Endlich mal wieder ein Leuchtturm des Tagi-Magi. Natürlich von Daniel Binswanger:
Wahrheitsfreie Politik.
Der Titel ist der Versuch einer Übersetzung von "post-truth politics", einer Wortschöpfung von Nobelpreisträger Paul Krugmans in seiner New York Times Kolumne "The Post-Truth Campaign" vom 22. Dezember 2012. Die Übersetzung scheint mir nicht so richtig zu passen, aber ich habe auch keine bessere anzubieten. Dem Intro-Text von Binswangers Kolumne im aktuellen Magazin (Online nicht frei verfügbar) tut das aber keinen Abbruch:
Der Nobelpreisträger Paul Krugman beklagt, dass die amerikanische Politik in eine Ära der "Wahrheitsfreiheit" eingetreten sei (post-truth politics). Fakten, so Krugman, spielen keine Rolle mehr. Es genügt, über Medienmacht zu verfügen, um wirkungsvolle Kampagnen durchzuziehen. Es reicht, einen Gegner mit Falschbehauptungen zu diskreditieren, um ihn politisch zu vernichten. Mit der Hildebrand-Affäre ist auch die Schweiz definitiv in die Ära der wahrheitsfreien Politik eingetreten.

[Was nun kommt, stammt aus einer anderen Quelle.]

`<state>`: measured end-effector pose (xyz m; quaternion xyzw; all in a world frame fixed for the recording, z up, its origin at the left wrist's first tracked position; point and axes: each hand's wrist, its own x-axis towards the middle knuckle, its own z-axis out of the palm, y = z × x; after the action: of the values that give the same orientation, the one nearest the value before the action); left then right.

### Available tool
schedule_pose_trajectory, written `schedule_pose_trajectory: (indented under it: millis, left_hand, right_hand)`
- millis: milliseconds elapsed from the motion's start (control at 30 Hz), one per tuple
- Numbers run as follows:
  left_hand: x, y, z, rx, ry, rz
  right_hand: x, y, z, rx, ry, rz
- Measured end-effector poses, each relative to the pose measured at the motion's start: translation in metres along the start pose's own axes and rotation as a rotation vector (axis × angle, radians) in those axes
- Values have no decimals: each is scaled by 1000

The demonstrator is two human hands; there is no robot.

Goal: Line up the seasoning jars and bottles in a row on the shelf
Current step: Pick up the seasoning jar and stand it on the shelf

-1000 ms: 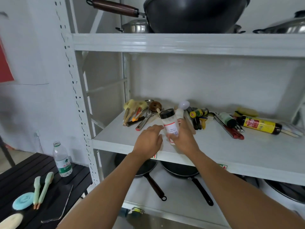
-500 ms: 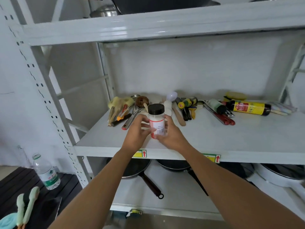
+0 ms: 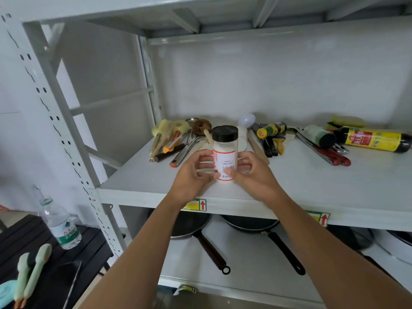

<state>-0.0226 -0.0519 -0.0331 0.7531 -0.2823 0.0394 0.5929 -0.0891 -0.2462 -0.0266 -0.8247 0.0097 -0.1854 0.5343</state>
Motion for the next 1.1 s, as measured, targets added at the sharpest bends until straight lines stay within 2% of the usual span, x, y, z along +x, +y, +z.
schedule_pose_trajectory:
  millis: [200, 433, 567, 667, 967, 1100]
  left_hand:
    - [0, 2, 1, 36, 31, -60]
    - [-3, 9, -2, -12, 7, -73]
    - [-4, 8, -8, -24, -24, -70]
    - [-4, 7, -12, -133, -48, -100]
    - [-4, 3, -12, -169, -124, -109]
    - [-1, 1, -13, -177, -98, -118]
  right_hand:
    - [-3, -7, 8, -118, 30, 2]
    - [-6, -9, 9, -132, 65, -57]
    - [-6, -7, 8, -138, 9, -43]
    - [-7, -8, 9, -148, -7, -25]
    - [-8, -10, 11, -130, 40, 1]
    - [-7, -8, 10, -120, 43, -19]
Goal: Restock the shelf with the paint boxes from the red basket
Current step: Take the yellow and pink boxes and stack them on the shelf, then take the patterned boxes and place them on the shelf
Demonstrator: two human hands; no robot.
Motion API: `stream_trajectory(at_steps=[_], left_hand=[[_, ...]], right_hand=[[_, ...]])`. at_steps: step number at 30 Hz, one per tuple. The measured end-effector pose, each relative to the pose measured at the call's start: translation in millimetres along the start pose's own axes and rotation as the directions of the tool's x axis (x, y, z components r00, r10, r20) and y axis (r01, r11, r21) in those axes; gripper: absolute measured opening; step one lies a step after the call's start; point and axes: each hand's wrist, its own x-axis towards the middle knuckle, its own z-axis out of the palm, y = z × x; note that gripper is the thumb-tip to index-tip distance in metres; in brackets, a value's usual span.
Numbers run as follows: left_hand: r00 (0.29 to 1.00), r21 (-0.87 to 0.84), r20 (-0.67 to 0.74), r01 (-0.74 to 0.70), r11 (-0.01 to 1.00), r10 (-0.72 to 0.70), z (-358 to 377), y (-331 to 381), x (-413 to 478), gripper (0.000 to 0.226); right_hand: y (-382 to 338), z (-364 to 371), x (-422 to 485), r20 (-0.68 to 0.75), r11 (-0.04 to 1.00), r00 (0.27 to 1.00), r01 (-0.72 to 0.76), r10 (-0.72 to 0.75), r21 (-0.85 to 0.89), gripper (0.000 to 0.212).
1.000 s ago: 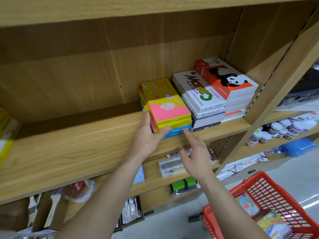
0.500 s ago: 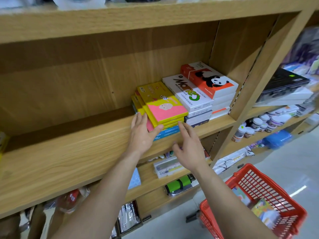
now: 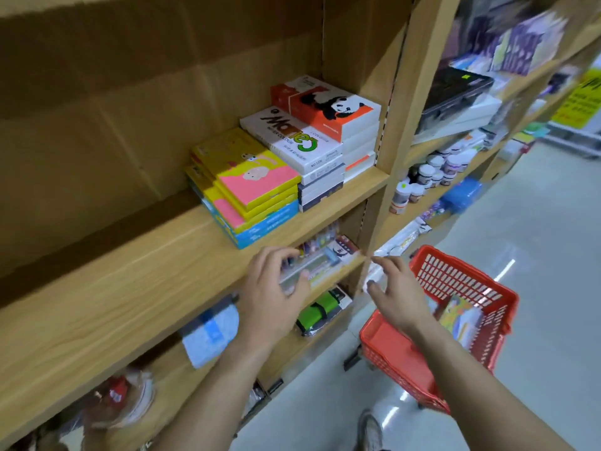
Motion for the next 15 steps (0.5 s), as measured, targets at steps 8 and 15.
stream_trajectory(at_steps=[8,15], left_hand=[[0.689,0.207,0.695,0.085,0.975,-0.207,162.7,-11.4,-21.8,0.050],[0.517,0.265,0.816,0.064,0.962,-0.259,314.1,-6.4,-13.1,0.046]], right_hand=[[174.3,-14.4,-30.2,0.062,0.892,0.891,-0.446,0.450,-0.068,0.053],[301.5,1.0,-41.3,0.115,0.761,0.753,-0.645,0.648,-0.063,0.056]])
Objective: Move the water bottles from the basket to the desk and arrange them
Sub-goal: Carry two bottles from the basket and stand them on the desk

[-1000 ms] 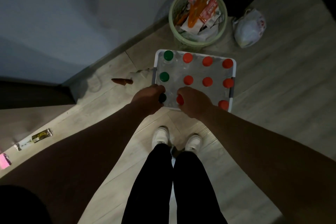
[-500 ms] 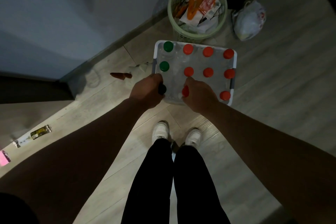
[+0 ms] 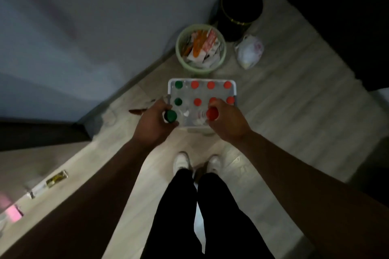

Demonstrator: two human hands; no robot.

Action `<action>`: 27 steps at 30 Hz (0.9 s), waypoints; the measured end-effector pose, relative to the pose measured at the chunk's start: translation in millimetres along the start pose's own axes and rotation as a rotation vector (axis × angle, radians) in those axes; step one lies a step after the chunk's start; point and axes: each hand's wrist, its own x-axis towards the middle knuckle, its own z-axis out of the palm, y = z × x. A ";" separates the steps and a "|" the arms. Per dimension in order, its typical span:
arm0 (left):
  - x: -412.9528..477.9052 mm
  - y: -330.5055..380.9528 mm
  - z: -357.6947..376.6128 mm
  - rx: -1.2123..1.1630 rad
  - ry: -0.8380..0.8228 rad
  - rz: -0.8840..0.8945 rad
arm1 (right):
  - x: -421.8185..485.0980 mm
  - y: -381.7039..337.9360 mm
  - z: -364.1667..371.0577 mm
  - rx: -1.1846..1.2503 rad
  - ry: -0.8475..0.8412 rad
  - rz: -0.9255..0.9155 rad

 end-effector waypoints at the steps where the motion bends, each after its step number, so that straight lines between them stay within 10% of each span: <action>1: -6.4 9.4 -10.0 -0.008 0.002 0.021 | -6.0 -6.0 -10.9 0.001 0.022 -0.012; 27: -156.6 161.6 -164.1 -0.333 0.616 0.022 | -86.9 -148.4 -208.5 0.528 0.225 -0.281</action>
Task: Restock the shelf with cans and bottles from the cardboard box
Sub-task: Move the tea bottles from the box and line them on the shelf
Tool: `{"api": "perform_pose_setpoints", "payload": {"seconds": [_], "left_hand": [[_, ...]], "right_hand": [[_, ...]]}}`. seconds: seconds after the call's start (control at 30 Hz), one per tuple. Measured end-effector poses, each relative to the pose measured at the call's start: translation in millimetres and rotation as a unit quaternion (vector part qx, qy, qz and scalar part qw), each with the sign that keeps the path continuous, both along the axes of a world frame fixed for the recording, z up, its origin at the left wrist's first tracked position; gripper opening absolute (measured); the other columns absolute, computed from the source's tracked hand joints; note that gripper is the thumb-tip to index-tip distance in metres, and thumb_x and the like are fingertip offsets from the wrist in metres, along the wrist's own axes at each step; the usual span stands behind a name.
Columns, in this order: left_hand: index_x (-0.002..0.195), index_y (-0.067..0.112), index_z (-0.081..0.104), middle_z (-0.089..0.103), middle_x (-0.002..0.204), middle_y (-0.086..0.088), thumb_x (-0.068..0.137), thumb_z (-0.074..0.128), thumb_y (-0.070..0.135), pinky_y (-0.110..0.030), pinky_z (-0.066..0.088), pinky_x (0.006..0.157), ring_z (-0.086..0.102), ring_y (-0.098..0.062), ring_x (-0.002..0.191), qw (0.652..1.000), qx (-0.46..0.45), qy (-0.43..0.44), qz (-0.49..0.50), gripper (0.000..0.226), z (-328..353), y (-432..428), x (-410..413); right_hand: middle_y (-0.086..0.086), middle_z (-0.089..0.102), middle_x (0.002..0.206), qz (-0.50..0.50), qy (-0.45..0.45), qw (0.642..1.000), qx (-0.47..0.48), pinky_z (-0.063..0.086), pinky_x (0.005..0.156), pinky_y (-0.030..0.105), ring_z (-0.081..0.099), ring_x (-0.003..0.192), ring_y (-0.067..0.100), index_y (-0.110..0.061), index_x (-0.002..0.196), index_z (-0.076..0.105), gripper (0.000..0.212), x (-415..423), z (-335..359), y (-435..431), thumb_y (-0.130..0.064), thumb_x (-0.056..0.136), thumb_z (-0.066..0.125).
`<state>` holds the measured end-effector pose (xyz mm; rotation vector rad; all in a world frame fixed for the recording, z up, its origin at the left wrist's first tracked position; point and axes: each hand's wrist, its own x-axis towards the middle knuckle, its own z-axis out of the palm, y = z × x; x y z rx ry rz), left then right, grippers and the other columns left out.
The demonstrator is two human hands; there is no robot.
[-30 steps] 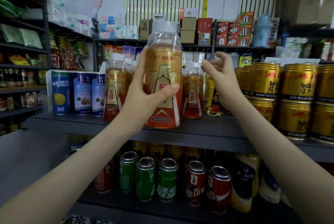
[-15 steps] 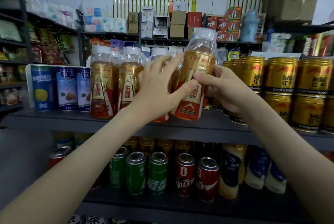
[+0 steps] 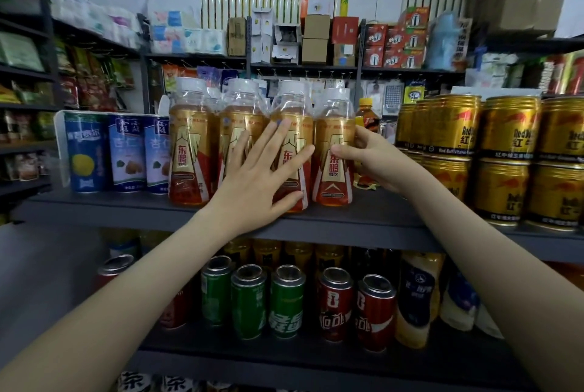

"... definitiv ..." schreibt Binswanger. Das heisst, auch er hat konstatiert, dass die Ära der "post-truth politics" in der Schweiz nicht erst mit der Affäre Hildebrand begonnen hat. Offenbar teilt er meine Meinung, dass die Causa Hildebrand bloss die Manifestation eines Zustandes ist, der schon länger andauert. Mit dieser Aussage stehen im Übrigen nicht nur medienmächtige Politiker am Pranger, sondern ebenso die Medien:
Medienmacht haben Politiker oder politische Akteure nicht nur, wenn sie über eigene Medien verfügen, wie Christoph Blocher. Es reicht, ein Medium zur möglichst ungefilterten Multiplikation der wahrheitsfreien "Information" zu instrumentalisieren. Und die Sünde der Medien liegt eben im Umstand, sich instrumentalisieren zu lassen, sprich: ihr Medium den wahrheitsfreien Politikern als Plattform zur Verfügung zu stellen. Ob absichtlich oder unabsichtlich spielt dabei nur insofern eine Rolle, als unabsichtlich nur NOCH unprofessioneller ist.
1 Kommentar:
Die Medien habe ihre Unschuld in Sachen "4. Staatsgewalt" ohnehin schon längst verloren. Quote statt Qualität dominieren. Dadurch werden in den Zeitungsredaktionen auch nicht mehr Ideale verfolgt, welche diesen die Legitimität als "4. Staatsgewalt" gegeben hätte.